▸ MATERIAL PROVIDED:
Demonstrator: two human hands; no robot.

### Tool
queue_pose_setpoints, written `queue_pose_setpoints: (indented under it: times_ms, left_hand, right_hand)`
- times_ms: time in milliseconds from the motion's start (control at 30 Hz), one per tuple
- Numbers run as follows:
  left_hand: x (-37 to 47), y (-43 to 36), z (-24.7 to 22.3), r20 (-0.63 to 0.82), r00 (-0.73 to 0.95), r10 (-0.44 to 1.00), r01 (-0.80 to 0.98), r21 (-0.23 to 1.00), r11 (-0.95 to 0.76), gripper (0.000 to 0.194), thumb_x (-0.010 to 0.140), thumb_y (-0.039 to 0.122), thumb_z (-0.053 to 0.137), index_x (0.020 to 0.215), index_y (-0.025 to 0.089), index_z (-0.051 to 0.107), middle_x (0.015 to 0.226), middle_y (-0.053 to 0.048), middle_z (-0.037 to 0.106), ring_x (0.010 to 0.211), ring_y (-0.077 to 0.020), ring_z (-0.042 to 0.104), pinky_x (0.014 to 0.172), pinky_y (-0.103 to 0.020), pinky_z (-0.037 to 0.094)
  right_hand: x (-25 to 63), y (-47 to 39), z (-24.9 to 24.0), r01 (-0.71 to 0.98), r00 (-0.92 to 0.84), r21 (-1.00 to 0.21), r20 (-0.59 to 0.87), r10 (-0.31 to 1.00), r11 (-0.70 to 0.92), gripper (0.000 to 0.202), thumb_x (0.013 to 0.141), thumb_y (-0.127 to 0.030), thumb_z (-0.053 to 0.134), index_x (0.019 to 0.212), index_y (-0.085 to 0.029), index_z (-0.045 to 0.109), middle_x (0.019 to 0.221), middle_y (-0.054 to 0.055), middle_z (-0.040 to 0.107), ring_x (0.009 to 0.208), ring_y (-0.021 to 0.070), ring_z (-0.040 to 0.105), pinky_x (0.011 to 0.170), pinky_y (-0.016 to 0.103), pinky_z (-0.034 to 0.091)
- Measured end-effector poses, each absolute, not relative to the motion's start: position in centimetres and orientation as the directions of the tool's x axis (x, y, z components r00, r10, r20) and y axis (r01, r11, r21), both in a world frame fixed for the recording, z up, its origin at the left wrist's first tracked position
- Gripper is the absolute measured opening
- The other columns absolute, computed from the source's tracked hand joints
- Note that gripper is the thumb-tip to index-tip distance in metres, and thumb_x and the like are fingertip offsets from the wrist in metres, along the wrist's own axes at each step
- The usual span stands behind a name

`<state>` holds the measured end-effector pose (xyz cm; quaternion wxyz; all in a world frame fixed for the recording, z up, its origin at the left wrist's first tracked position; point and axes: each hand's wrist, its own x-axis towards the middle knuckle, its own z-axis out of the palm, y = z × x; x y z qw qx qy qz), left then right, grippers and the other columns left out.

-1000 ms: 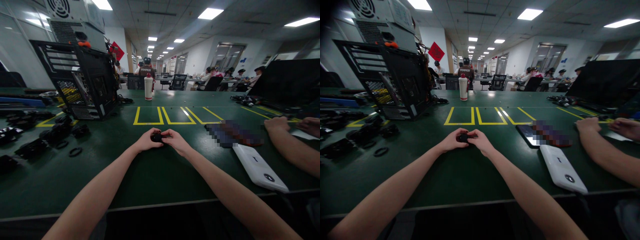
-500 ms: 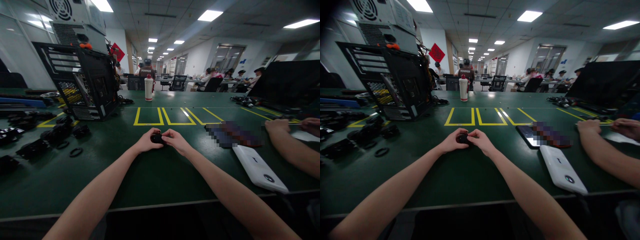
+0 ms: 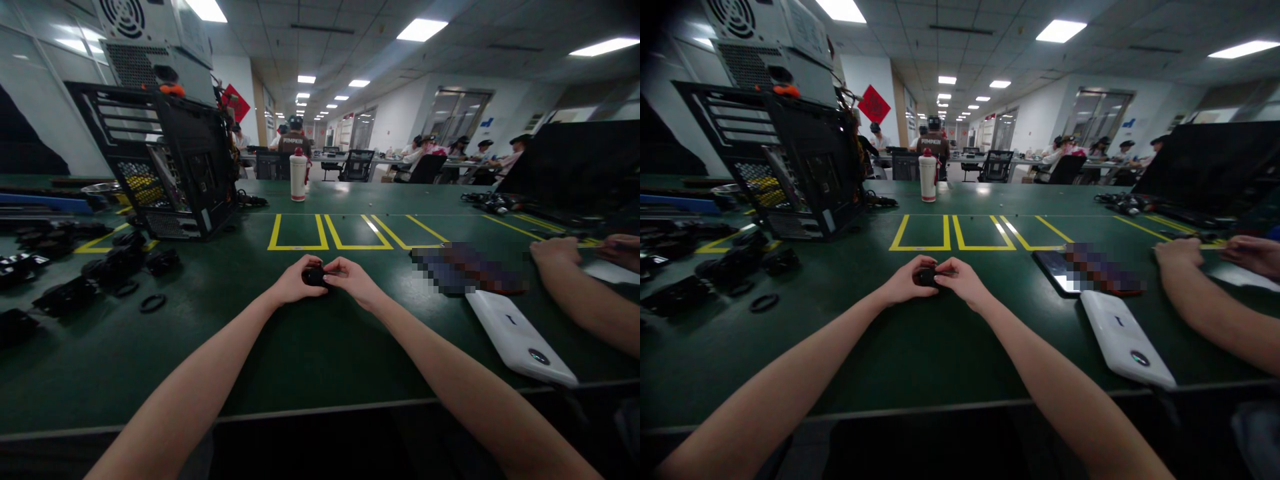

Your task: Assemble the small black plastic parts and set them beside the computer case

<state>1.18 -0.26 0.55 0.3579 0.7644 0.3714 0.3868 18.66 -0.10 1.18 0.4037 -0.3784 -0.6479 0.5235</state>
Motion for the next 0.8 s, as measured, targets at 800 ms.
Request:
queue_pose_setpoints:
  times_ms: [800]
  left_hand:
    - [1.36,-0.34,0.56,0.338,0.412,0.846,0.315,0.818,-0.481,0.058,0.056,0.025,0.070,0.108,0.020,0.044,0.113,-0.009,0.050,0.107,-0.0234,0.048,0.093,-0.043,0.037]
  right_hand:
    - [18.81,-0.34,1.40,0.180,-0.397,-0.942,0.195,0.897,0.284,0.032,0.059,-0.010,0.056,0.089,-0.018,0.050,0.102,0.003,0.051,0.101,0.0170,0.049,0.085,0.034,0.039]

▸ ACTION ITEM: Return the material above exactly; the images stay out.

▸ TASK SOLUTION:
Demonstrator: two human hands; no robot.

### Tool
queue_pose_setpoints, written `queue_pose_setpoints: (indented under it: times_ms, left_hand, right_hand)`
- times_ms: time in milliseconds from the motion's start (control at 30 Hz), one per tuple
- Numbers run as follows:
  left_hand: x (-37 to 47), y (-43 to 36), z (-24.7 to 22.3), r20 (-0.63 to 0.82), r00 (-0.73 to 0.95), r10 (-0.44 to 1.00), r01 (-0.80 to 0.98), r21 (-0.23 to 1.00), r11 (-0.95 to 0.76), gripper (0.000 to 0.194), thumb_x (-0.010 to 0.140), thumb_y (-0.039 to 0.122), thumb_z (-0.053 to 0.137), index_x (0.020 to 0.215), index_y (-0.025 to 0.089), index_z (-0.051 to 0.107), middle_x (0.015 to 0.226), middle_y (-0.053 to 0.048), middle_z (-0.037 to 0.106), ring_x (0.010 to 0.211), ring_y (-0.077 to 0.020), ring_z (-0.042 to 0.104), pinky_x (0.014 to 0.172), pinky_y (-0.103 to 0.020), pinky_z (-0.037 to 0.094)
  right_hand: x (-25 to 63), y (-47 to 39), z (-24.9 to 24.0), r01 (-0.71 to 0.98), r00 (-0.92 to 0.84), r21 (-1.00 to 0.21), r20 (-0.59 to 0.87), r10 (-0.31 to 1.00), r11 (-0.70 to 0.92), gripper (0.000 to 0.202), thumb_x (0.013 to 0.141), thumb_y (-0.127 to 0.030), thumb_z (-0.053 to 0.134), index_x (0.019 to 0.212), index_y (-0.085 to 0.029), index_z (-0.045 to 0.109), middle_x (0.019 to 0.221), middle_y (-0.054 to 0.055), middle_z (-0.040 to 0.107), ring_x (0.009 to 0.208), ring_y (-0.021 to 0.070), ring_z (-0.040 to 0.105), pinky_x (0.011 to 0.170), pinky_y (-0.016 to 0.103), pinky_z (-0.034 to 0.091)
- Measured end-effector poses, each absolute, not relative to the motion's start: position in centimetres and orientation as the directions of the tool's x axis (x, y, z components r00, r10, r20) and y axis (r01, r11, r21), both in a world frame fixed for the recording, z up, its origin at the left wrist's first tracked position
- Gripper is the absolute measured opening
- The other columns absolute, computed from the source's tracked hand joints
- Note that gripper is the thumb-tip to index-tip distance in metres, and thumb_x and the like are fingertip offsets from the wrist in metres, along the wrist's own axes at each step
- The usual span stands behind a name

`<state>` holds the measured end-effector pose (xyz cm; quaternion wxyz; all in a world frame fixed for the recording, z up, its origin at the left wrist's first tracked position; point and axes: each hand's wrist, its own x-axis towards the middle knuckle, its own z-axis out of the palm, y = z × x; x y z qw qx qy qz), left then right, grippers and the other columns left out.

-1000 ms: 
-500 ms: 
+0 ms: 

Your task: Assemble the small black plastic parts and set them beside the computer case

<state>1.18 -0.26 0.55 0.3579 0.7644 0.3714 0.3868 18.66 -0.10 1.18 0.4037 -0.3784 -0.6479 0.5235</state>
Motion for the next 0.8 s, as measured, targets at 800 ms.
Request:
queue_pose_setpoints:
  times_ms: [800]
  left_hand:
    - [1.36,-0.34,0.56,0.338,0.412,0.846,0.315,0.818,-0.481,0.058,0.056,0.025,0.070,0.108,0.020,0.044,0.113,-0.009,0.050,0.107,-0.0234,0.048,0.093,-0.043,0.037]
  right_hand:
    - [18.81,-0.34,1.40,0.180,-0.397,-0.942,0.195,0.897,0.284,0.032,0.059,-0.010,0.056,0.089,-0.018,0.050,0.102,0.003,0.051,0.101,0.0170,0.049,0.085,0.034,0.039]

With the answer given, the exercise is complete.